This is a very short little fic that just came to me the other day while I was working on something else...
A huge thank you to _alicesprings for helping me work out the kinks, I can't say enough about how patient she is!
I didn't know yet that I wanted him back. Or maybe, even with as much as it hurt, I didn't ever really think we would stay apart.
The bomb changed everything. The only thing I could think while I was riding in the back seat of that car, rushing towards god knows what, was that I had lost my chance.
The bashing was my warning and I fucking ignored it. I had gone on taking for granted that he would be there. That I could touch him or talk to him whenever I wanted to. When I needed to.
Sure I had made steps; giving him just enough to keep him around... at least most of the time. And even when he had left, he never really went far.
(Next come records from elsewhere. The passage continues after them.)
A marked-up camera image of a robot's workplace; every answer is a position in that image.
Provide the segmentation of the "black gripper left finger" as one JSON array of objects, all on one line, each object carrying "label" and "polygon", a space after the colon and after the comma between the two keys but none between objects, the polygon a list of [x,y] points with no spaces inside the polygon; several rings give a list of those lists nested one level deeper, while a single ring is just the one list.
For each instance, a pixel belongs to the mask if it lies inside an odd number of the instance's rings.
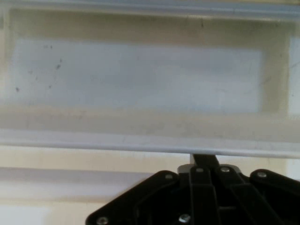
[{"label": "black gripper left finger", "polygon": [[214,155],[194,154],[178,172],[160,171],[91,213],[87,225],[218,225]]}]

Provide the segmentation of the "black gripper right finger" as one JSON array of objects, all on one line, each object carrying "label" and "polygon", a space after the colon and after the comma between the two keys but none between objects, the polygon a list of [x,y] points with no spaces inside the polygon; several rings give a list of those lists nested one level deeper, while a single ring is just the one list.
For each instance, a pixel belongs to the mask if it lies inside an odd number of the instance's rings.
[{"label": "black gripper right finger", "polygon": [[205,225],[298,225],[300,183],[270,170],[245,176],[238,167],[203,156]]}]

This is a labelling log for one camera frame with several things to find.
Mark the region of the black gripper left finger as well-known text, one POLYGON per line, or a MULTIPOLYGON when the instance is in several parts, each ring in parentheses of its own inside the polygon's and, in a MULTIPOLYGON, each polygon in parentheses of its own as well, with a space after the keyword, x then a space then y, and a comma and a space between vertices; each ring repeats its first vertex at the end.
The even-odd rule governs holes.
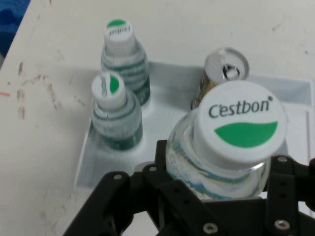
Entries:
POLYGON ((106 174, 67 228, 66 236, 120 236, 136 213, 146 211, 159 236, 205 236, 212 223, 205 205, 165 166, 166 140, 156 157, 132 176, 106 174))

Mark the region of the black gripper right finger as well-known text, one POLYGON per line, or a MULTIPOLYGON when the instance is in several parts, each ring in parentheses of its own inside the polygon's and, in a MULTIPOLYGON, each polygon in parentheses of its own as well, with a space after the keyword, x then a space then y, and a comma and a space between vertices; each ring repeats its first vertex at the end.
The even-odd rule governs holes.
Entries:
POLYGON ((304 202, 315 210, 315 160, 303 165, 285 155, 271 158, 265 227, 270 236, 313 236, 315 219, 300 212, 304 202))

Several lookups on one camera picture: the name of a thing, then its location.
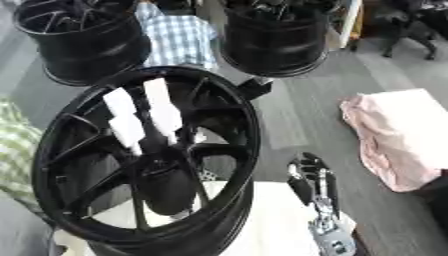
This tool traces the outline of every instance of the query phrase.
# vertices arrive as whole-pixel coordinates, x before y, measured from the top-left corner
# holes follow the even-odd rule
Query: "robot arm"
[[[314,203],[317,217],[309,223],[310,232],[323,256],[353,256],[355,241],[339,222],[336,177],[322,159],[304,153],[303,159],[289,166],[289,186],[305,205]]]

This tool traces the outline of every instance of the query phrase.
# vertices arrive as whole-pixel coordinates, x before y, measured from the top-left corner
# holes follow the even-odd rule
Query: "pink cloth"
[[[361,161],[393,191],[418,189],[448,169],[448,112],[426,90],[359,94],[340,108]]]

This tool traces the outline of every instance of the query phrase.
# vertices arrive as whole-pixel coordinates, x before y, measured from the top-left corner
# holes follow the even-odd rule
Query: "checkered cloth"
[[[136,16],[151,40],[152,51],[145,67],[194,64],[217,68],[210,41],[217,33],[196,16],[164,15],[151,3],[140,3]]]
[[[0,190],[38,214],[30,168],[40,137],[13,103],[0,98]]]

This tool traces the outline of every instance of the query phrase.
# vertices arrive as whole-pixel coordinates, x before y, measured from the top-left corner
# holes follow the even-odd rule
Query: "office chair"
[[[426,55],[427,60],[433,60],[436,57],[437,48],[431,43],[435,36],[435,31],[424,25],[423,17],[431,15],[434,12],[446,11],[448,1],[446,0],[385,0],[386,4],[399,11],[398,15],[392,18],[392,24],[398,27],[395,33],[387,43],[384,57],[391,58],[395,45],[402,38],[410,38],[429,50]],[[425,31],[416,30],[419,25],[425,26]]]

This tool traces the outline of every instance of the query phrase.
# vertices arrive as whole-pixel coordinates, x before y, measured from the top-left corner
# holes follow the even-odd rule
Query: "white table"
[[[216,195],[224,184],[208,182],[205,187],[209,195]],[[156,216],[149,209],[145,214],[151,225],[169,221],[169,218]],[[308,221],[314,216],[315,212],[303,205],[286,183],[256,182],[249,218],[221,256],[319,256],[317,245],[308,231]],[[353,230],[354,222],[343,216],[344,222]],[[95,218],[120,227],[135,227],[131,201],[108,209]],[[70,248],[63,256],[95,256],[84,240],[64,231],[58,231],[55,240]]]

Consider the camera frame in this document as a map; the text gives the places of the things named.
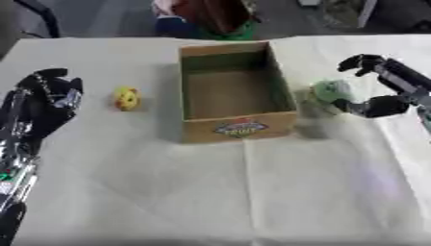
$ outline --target red and yellow ball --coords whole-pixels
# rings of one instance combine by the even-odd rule
[[[121,111],[132,111],[140,105],[140,94],[137,89],[120,86],[114,92],[114,104]]]

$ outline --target brown bag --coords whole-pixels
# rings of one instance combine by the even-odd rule
[[[218,35],[235,32],[251,18],[241,0],[183,0],[173,11]]]

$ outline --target open cardboard box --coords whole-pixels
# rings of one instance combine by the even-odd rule
[[[183,141],[287,135],[296,105],[267,42],[181,49]]]

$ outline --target white tabletop covering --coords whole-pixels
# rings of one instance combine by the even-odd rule
[[[368,120],[327,117],[301,104],[290,136],[179,143],[177,49],[201,43],[64,38],[14,47],[0,63],[2,94],[47,67],[69,68],[86,93],[78,116],[44,143],[41,179],[16,245],[427,240],[430,136],[413,110]],[[388,93],[375,76],[337,72],[338,62],[359,53],[431,75],[430,36],[293,37],[272,45],[295,91],[344,78],[359,99]],[[143,109],[110,106],[122,85],[141,91]]]

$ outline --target robotic hand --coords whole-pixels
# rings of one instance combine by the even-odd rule
[[[38,179],[42,141],[75,116],[82,80],[64,68],[37,71],[10,91],[0,109],[0,245],[10,245]]]
[[[374,118],[404,113],[410,106],[418,107],[422,124],[431,133],[431,80],[403,63],[375,55],[358,55],[342,61],[339,71],[359,69],[356,76],[370,72],[378,74],[378,81],[396,95],[378,96],[362,104],[339,98],[331,102],[339,110]]]

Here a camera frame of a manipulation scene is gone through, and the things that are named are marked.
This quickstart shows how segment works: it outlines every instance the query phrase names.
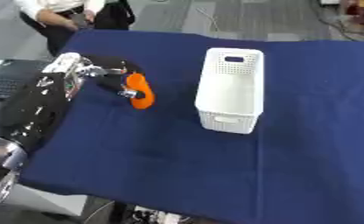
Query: cable
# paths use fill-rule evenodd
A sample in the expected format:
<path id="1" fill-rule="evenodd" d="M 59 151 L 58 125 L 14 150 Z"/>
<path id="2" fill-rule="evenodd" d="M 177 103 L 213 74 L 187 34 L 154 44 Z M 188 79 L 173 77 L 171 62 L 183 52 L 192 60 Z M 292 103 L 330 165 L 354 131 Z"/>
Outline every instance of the cable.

But a bomb, that's permanent. That's out of my control, out of my hands. And how could I have not known that this could happen again. How could I have ever forgotten that the world isn't fair. That some people take more than their fair share of the hits.
So when I saw him, standing. Walking. Alive. Nothing changed, but nothing was the same either. And I just opened my mouth and finally let it out. For once. For the first fucking time in my life.
And it felt like breathing, so natural and so necessary.
Everything was easy after that. Even the parts where he doubted me. Even the times when we were apart.